Children and teens consumed almost 23% more sugary drinks in 2018 compared to 1990as found by a global analysis of the eating habits of young people from 185 countries.

The study was based on data from Global Nutrition Database to identify trends in sugary drink intake among children and young people aged three to 19 from 1990 to 2018. Sugary drinks were defined as all drinks with added sugars and at least 50 calories per 237g serving. This includes soft drinks, energy drinks, sports drinks and sugary fruit drinks. Excluded from the research were 100% fruit juices, soft drinks with artificial sweeteners but without calories and milks with sugar.

According to research published in the journal “The BMJ”, teenagers and urban dwellers had a higher rate of consumption. Children and adolescents were also found to have almost twice the total intake of adults.

Young people’s consumption of sugary drinks varies by region of the world, with a global average of 3.6 servings per week. The range was from 1.3 servings per week in southern Asia to 9.1 servings in Latin America and the Caribbean.

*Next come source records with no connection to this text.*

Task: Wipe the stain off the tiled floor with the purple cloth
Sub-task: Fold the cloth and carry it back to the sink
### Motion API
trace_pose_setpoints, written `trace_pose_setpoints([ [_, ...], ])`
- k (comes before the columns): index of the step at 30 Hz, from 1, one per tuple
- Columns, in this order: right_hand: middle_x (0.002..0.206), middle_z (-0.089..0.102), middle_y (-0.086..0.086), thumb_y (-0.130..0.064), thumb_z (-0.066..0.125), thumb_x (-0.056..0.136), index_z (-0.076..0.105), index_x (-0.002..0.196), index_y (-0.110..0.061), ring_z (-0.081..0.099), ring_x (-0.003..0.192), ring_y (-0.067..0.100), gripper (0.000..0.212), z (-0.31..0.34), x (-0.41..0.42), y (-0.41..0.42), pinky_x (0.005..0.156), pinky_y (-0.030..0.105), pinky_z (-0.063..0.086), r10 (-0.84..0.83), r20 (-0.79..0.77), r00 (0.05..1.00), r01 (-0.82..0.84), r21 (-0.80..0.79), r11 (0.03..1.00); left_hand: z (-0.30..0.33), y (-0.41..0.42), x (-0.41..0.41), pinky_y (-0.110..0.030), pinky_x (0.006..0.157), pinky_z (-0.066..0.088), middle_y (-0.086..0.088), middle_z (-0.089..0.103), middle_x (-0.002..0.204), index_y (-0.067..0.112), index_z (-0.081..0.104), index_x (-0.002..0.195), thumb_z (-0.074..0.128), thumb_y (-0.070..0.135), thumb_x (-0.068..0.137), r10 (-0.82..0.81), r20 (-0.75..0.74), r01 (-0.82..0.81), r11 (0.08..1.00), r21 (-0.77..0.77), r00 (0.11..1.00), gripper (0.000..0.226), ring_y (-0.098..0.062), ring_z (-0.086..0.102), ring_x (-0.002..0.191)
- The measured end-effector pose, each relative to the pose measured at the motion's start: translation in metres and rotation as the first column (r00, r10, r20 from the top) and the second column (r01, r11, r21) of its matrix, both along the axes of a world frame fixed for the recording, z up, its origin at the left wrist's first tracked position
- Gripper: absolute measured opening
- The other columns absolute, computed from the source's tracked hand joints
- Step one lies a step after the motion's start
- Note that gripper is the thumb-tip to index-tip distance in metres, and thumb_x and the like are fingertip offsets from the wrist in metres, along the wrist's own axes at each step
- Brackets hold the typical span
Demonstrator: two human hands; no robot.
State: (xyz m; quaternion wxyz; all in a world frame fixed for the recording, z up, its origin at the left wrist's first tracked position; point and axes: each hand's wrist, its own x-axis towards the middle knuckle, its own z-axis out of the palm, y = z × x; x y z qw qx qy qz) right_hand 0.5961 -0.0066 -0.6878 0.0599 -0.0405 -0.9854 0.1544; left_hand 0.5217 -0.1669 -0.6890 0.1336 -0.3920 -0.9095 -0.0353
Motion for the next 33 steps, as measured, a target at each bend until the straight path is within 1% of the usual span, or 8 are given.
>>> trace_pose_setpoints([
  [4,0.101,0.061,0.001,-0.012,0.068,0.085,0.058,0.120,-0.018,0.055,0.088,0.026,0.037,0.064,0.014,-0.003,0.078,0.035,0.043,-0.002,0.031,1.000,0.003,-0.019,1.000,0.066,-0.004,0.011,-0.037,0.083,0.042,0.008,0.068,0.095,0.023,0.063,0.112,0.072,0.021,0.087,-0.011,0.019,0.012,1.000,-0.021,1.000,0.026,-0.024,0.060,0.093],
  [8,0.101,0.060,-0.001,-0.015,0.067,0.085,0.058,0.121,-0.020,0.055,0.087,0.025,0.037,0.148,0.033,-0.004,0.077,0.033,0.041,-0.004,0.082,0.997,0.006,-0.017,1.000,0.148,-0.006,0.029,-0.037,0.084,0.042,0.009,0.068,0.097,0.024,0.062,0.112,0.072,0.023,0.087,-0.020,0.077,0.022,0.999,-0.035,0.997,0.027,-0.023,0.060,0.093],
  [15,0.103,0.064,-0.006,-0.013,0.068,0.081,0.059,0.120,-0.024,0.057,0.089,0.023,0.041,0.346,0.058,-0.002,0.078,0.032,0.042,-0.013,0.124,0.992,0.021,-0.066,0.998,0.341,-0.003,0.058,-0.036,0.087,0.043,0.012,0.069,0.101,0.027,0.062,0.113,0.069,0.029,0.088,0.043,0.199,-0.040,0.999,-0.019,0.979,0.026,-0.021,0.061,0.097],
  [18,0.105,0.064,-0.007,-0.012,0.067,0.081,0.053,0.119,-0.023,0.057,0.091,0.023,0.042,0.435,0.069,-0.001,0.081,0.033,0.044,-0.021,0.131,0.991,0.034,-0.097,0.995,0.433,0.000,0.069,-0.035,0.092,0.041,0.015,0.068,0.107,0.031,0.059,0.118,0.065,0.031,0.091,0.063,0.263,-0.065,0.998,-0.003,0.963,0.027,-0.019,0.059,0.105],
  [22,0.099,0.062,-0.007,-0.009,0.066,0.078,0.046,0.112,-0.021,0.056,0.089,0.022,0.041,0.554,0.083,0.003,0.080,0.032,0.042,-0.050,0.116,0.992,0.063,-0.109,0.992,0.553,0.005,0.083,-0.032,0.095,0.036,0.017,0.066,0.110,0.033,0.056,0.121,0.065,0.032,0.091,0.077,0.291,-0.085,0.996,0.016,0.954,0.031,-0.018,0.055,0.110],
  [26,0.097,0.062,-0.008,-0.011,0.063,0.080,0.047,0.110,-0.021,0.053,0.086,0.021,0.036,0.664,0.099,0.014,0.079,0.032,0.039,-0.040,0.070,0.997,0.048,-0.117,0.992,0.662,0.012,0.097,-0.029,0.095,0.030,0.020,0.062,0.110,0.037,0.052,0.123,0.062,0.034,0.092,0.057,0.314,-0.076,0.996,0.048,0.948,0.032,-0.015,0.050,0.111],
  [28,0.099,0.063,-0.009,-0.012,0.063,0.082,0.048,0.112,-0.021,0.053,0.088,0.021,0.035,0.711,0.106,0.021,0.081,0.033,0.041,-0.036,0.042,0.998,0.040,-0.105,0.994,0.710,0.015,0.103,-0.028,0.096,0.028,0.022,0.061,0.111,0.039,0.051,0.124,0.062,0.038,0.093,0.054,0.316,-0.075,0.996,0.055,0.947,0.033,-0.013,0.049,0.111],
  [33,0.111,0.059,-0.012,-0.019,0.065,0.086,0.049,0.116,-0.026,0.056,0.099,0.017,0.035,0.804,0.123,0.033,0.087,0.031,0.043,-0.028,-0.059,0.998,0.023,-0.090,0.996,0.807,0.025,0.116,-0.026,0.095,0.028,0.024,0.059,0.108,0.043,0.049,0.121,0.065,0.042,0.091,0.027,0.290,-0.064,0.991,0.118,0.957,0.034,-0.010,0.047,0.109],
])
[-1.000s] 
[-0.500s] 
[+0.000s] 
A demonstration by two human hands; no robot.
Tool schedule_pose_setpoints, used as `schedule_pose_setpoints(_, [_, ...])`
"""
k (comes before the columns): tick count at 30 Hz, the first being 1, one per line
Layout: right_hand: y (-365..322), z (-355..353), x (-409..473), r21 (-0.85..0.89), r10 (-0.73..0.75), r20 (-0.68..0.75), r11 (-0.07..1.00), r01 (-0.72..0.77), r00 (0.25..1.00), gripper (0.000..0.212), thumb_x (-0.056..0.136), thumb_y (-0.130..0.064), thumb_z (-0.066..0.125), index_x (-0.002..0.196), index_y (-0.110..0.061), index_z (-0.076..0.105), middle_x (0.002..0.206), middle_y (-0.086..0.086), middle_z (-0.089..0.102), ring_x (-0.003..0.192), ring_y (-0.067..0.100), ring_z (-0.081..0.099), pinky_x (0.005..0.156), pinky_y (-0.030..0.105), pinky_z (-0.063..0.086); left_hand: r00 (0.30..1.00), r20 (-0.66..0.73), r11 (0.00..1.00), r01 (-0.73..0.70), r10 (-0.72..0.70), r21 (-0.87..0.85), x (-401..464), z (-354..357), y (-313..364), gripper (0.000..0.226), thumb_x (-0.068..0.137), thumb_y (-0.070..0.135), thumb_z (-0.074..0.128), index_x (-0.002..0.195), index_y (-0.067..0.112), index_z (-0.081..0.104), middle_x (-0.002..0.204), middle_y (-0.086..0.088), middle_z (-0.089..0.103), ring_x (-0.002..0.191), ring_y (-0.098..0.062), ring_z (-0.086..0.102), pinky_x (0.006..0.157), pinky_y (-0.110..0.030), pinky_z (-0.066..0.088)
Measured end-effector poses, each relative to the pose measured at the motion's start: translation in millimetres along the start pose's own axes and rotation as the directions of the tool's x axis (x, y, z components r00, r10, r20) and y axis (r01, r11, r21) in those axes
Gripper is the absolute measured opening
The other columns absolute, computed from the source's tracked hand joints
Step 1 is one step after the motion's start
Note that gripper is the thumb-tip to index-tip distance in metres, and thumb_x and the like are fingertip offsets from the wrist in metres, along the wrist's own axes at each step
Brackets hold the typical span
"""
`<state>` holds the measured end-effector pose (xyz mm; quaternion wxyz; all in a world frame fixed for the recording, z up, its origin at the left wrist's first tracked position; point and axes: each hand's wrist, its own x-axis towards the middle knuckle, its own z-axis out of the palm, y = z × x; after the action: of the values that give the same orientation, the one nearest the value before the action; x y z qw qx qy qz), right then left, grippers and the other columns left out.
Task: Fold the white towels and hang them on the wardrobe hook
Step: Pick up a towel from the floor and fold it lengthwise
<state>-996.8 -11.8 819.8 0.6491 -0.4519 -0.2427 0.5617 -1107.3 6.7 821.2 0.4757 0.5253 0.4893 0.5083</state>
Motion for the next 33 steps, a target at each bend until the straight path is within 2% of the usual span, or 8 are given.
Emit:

Children and adolescents in 56 countries, representing 238 million young people or 10% of the world’s youth population, they consumed an average of seven or more servings per week. Among the countries with the highest intake of sugary drinks by children and youth in 2018 were Mexico (10.1 servings per week), Uganda (6.9), Pakistan (6.4), South Africa (6 ,2) and the USA (6.2). Looking at trends from 1990 to 2018, the region with the largest increase in consumption among young people was sub-Saharan Africa, where average weekly servings increased by 106%, or 2.17 servings per week.

“Sugar-sweetened beverages increase body weight and obesity risk, so even though children don’t often develop diabetes or heart disease when they’re young, they can have significant effects later in life,” says the study’s first author, Laura Lara- Castor, a postdoctoral researcher at the University of Washington.

The authors acknowledge some limitations to the study, such as the limited availability of data particularly for lower-income countries in southern Asia and sub-Saharan Africa, and the potential for under- or over-reporting of data by participants.